Generell ist die EU ein Friedenskonstrukt, das trotz aller ausgeschütteten finanziellen Wohltaten heute von vielen Menschen als undurchschaubar, bürokratisch überladen - und insbesondere bevormundend angesehen wird. Da die EU als Staatenverbund wesentlich stärker als ein einzelner Mitgliedstaat ist, sollte dieser Vorteil viel populärer gestaltet werden.

Stärkere Präsenz und Selbständigkeit der EU

Was also könnte und sollte ein zukünftig starkes Europa tun, um in sich geschlossener und zustimmungskräftig zu werden? So stellt sich die Frage, warum nicht wenigstens einige EU-Institutionen in östlichen Ländern Station machen könnten, um diese Länder aufzuwerten und Kraft Wertschätzung enger an Europa zu binden? Anbetracht der geomilitärischen Weltlage muss zudem über eine europäische Armee nicht nur nachgedacht, sondern entscheidende Schritte hierzu eingeleitet werden.
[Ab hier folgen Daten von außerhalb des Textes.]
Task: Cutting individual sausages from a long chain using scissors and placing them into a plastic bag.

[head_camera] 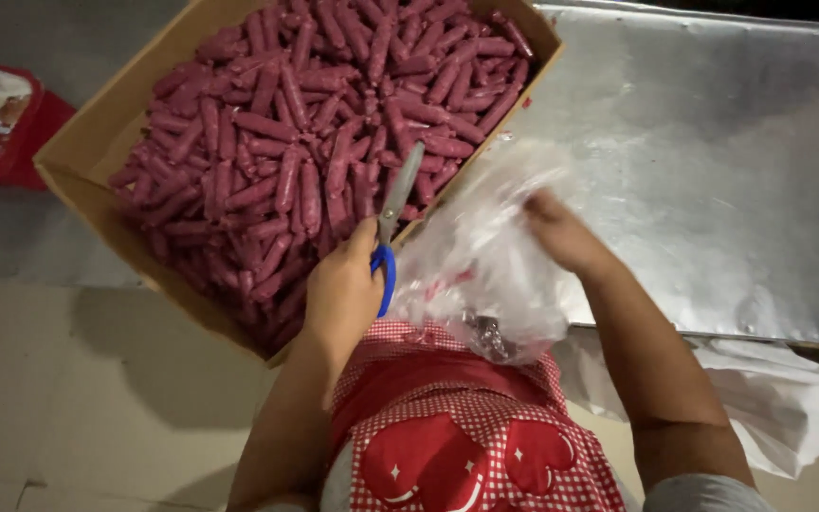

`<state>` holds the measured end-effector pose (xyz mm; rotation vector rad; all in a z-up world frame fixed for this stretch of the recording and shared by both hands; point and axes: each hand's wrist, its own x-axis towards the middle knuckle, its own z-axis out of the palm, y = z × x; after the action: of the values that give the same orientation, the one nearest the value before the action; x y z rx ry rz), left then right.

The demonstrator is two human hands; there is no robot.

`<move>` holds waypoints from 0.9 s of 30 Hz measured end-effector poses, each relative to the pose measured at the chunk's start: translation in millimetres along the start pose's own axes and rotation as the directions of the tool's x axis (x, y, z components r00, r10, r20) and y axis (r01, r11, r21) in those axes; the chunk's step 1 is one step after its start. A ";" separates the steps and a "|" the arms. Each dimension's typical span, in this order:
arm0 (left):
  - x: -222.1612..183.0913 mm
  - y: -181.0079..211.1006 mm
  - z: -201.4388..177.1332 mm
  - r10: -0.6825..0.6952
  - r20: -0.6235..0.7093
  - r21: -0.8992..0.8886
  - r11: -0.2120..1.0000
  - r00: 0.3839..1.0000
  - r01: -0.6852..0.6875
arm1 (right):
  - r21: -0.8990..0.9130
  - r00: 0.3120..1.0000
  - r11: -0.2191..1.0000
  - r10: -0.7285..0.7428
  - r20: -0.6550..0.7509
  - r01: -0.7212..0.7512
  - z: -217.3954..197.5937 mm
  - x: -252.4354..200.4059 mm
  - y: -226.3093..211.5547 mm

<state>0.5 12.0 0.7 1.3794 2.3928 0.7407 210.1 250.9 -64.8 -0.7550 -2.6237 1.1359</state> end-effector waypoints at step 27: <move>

Ein möglicher zukünftiger US-Präsident Trump würde Europa zu mehr Selbstständigkeit geradezu zwingen, will sein "America First" zwangsläufig weniger Zuwendung bedeutet.

Und das renommierte Institut für Europäische Politik hatte bereits vor zwei Jahren grundlegende EU-Reformen verlangt, ohne dass etwas Entscheidendes in dieser Hinsicht passierte. So sei eine Reform der europäischen Währungsreform vonnöten, um koordiniert auf drohende Wirtschaftskrisen eingehen zu können. Bisher habe es ein "Muddling-Through", ein Durchwursteln der EU gegeben, welches höchst ineffektiv gewesen sei.

Es scheint so, als ob Europa eine klare Ansage braucht, um sich aus der Erstarrung seiner Bürokratie zu lösen. Und um weniger moralisches Gerede weltweit zu senden, sondern europäische Tatkraft Vorort auszuloten. Nur sind die Konsequenzen eines möglicherweise "rechten" Europas und eines zukünftigen Präsidenten Trump sehr hohe Hürden, um die notwendigen Veränderungen endlich voranzubringen.